*Exercise directions:* Look for the word "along" in the material below, then report each line where it occurs.

*Information shown:*

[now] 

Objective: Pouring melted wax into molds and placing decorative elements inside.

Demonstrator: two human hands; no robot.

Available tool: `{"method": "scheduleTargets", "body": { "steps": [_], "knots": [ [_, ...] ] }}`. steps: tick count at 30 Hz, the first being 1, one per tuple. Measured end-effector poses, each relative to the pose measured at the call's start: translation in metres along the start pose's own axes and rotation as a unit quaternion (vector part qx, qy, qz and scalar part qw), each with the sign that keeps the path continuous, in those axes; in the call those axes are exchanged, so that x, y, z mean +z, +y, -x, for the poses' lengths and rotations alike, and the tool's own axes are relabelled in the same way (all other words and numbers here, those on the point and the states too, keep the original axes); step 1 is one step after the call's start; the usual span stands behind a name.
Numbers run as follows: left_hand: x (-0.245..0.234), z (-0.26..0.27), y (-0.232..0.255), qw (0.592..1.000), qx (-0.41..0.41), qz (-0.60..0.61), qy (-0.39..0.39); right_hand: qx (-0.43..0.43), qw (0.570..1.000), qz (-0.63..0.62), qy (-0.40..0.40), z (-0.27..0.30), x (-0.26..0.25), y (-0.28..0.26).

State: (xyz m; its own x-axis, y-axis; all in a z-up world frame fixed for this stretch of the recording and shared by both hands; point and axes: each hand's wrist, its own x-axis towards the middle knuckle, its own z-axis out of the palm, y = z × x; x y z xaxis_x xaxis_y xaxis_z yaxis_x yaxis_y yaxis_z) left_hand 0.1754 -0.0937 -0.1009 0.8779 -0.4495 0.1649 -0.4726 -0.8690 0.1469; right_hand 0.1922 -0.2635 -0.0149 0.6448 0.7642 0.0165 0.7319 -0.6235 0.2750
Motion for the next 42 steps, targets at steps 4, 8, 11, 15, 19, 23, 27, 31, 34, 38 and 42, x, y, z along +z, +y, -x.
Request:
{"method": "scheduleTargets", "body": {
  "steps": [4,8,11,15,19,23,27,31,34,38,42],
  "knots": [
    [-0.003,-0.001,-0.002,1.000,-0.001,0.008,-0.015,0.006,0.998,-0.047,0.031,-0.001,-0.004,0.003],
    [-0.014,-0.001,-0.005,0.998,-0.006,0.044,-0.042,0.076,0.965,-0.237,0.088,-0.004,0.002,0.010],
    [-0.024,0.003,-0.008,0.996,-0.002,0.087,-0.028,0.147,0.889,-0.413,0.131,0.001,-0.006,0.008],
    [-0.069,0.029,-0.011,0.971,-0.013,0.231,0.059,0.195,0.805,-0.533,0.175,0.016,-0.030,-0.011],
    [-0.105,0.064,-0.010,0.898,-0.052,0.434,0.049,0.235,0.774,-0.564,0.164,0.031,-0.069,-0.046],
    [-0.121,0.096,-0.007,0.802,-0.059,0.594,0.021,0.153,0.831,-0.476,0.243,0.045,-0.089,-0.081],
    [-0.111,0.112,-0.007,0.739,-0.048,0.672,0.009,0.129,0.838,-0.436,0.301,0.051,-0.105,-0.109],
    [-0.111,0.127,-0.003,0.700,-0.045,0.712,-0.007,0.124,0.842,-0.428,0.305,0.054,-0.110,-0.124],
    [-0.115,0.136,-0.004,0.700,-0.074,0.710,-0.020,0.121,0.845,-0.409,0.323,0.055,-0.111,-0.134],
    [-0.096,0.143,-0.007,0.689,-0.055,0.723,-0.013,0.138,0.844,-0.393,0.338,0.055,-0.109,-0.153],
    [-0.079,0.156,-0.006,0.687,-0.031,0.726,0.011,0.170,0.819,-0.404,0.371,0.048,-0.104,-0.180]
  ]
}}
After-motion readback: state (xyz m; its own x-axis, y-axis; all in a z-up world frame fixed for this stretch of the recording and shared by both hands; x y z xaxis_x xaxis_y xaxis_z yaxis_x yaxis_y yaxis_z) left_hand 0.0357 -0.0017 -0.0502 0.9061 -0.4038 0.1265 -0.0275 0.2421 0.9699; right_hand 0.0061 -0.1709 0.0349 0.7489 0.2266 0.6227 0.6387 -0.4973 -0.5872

*Response below:*
Available tool: `{"method": "scheduleTargets", "body": { "steps": [_], "knots": [ [_, ...] ] }}`. steps: tick count at 30 Hz, the first being 1, one per tuple. Measured end-effector poses, each relative to the pose measured at the call's start: translation in metres along the start pose's own axes and rotation as a unit quaternion (vector part qx, qy, qz and scalar part qw), each with the sign that keeps the path continuous, in those axes; in the call those axes are exchanged, so that x, y, z mean +z, +y, -x, for the poses' lengths and rotations alike, and the tool's own axes are relabelled in the same way (all other words and numbers here, those on the point and the states too, keep the original axes); step 1 is one step after the call's start; the usual span stands behind a name.
Motion for the next 42 steps, targets at steps 4, 8, 11, 15, 19, 23, 27, 31, 34, 38 and 42, x, y, z along +z, +y, -x.

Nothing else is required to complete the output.